User guide

The list of functions on this page is the officially supported differentiation interface in AbstractDifferentiation.

Loading AbstractDifferentiation

To load AbstractDifferentiation, it is recommended to use

import AbstractDifferentiation as AD

With the AD alias you can access names inside of AbstractDifferentiation using AD.<> instead of typing the long name AbstractDifferentiation.

AbstractDifferentiation backends

To use AbstractDifferentiation, first construct a backend instance ab::AD.AbstractBackend using your favorite differentiation package in Julia that supports AbstractDifferentiation.

Here's an example:

julia> import AbstractDifferentiation as AD, Zygote

julia> backend = AD.ZygoteBackend();

julia> f(x) = log(sum(exp, x));

julia> AD.gradient(backend, f, collect(1:3))
([0.09003057317038046, 0.2447284710547977, 0.665240955774822],)

The following backends are temporarily made available by AbstractDifferentiation as soon as their corresponding package is loaded (thanks to weak dependencies on Julia ≥ 1.9 and Requires.jl on older Julia versions):

AbstractDifferentiation.ReverseRuleConfigBackendType
ReverseRuleConfigBackend

AD backend that uses reverse mode with any ChainRulesCore.jl-compatible reverse-mode AD package.

Constructed with a RuleConfig object:

backend = AD.ReverseRuleConfigBackend(rc)
Note

On Julia >= 1.9, you have to load ChainRulesCore (possibly implicitly by loading a ChainRules-compatible AD package) to be able to use this backend.

In the long term, these backend objects (and many more) will be defined within their respective packages to enforce the AbstractDifferentiation interface. This is already the case for:

  • Diffractor.DiffractorForwardBackend() for Diffractor.jl in forward mode

For higher order derivatives, you can build higher order backends using AD.HigherOrderBackend.

AbstractDifferentiation.HigherOrderBackendType
AD.HigherOrderBackend{B}

Let ab_f be a forward-mode automatic differentiation backend and let ab_r be a reverse-mode automatic differentiation backend. To construct a higher order backend for doing forward-over-reverse-mode automatic differentiation, use AD.HigherOrderBackend((ab_f, ab_r)). To construct a higher order backend for doing reverse-over-forward-mode automatic differentiation, use AD.HigherOrderBackend((ab_r, ab_f)).

Fields

  • backends::B

Derivatives

The following list of functions can be used to request the derivative, gradient, Jacobian, second derivative or Hessian without the function value.

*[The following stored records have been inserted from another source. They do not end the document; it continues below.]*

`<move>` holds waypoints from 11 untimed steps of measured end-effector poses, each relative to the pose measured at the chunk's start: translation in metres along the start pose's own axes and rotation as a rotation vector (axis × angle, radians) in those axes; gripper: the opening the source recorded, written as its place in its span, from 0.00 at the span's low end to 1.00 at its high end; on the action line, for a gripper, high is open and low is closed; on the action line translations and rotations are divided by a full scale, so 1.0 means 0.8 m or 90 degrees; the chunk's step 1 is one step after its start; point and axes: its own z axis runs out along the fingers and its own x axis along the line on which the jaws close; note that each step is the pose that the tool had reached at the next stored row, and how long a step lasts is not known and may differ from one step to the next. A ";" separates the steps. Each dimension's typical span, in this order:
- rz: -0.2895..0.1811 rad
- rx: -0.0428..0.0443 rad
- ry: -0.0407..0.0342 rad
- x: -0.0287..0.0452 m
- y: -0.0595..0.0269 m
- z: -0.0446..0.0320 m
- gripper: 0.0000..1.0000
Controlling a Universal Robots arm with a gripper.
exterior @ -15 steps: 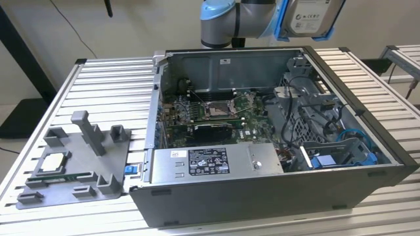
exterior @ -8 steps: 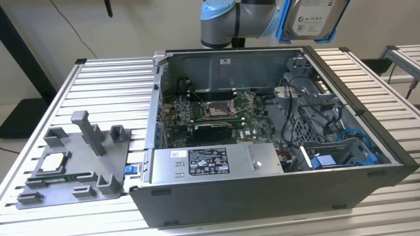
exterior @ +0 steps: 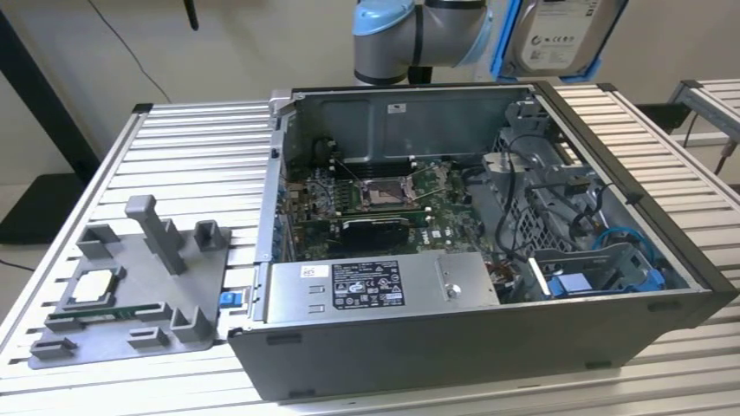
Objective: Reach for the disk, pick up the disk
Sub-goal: 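Pick up the disk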
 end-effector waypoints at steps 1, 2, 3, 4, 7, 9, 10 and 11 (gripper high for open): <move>0.000 0.0000 0.0000 0.0024 0.000 -0.0001 0.00; 0.000 0.0000 0.0000 0.0048 0.000 -0.0002 0.00; 0.000 0.0000 0.0000 0.0076 0.000 -0.0003 0.00; 0.000 0.0000 -0.0001 0.0105 0.000 -0.0003 0.00; 0.000 0.0000 0.0000 0.0204 0.000 -0.0004 0.00; 0.000 0.0000 0.0001 0.0264 0.000 -0.0005 0.00; 0.000 0.0000 0.0000 0.0294 0.000 -0.0005 0.00; 0.000 0.0000 -0.0001 0.0320 0.000 -0.0004 0.00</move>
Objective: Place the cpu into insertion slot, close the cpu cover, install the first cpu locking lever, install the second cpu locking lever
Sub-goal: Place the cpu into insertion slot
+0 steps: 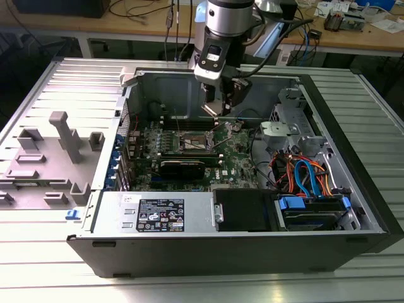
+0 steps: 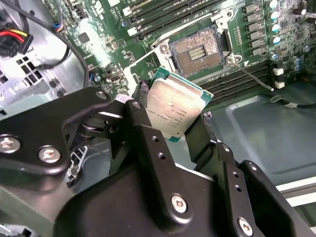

AbstractDifferentiation.derivativeFunction
AD.derivative(ab::AD.AbstractBackend, f, xs::Number...)

Compute the derivatives of f with respect to the numbers xs using the backend ab.

The function returns a Tuple of derivatives, one for each element in xs.

AbstractDifferentiation.gradientFunction
AD.gradient(ab::AD.AbstractBackend, f, xs...)

Compute the gradients of f with respect to the inputs xs using the backend ab.

The function returns a Tuple of gradients, one for each element in xs.

AbstractDifferentiation.jacobianFunction
AD.jacobian(ab::AD.AbstractBackend, f, xs...)

Compute the Jacobians of f with respect to the inputs xs using the backend ab.

The function returns a Tuple of Jacobians, one for each element in xs.

AbstractDifferentiation.second_derivativeFunction
AD.second_derivative(ab::AD.AbstractBackend, f, x)

Compute the second derivative of f with respect to the input x using the backend ab.

The function returns a single value because second_derivative currently only supports a single input.

AbstractDifferentiation.hessianFunction
AD.hessian(ab::AD.AbstractBackend, f, x)

Compute the Hessian of f wrt the input x using the backend ab.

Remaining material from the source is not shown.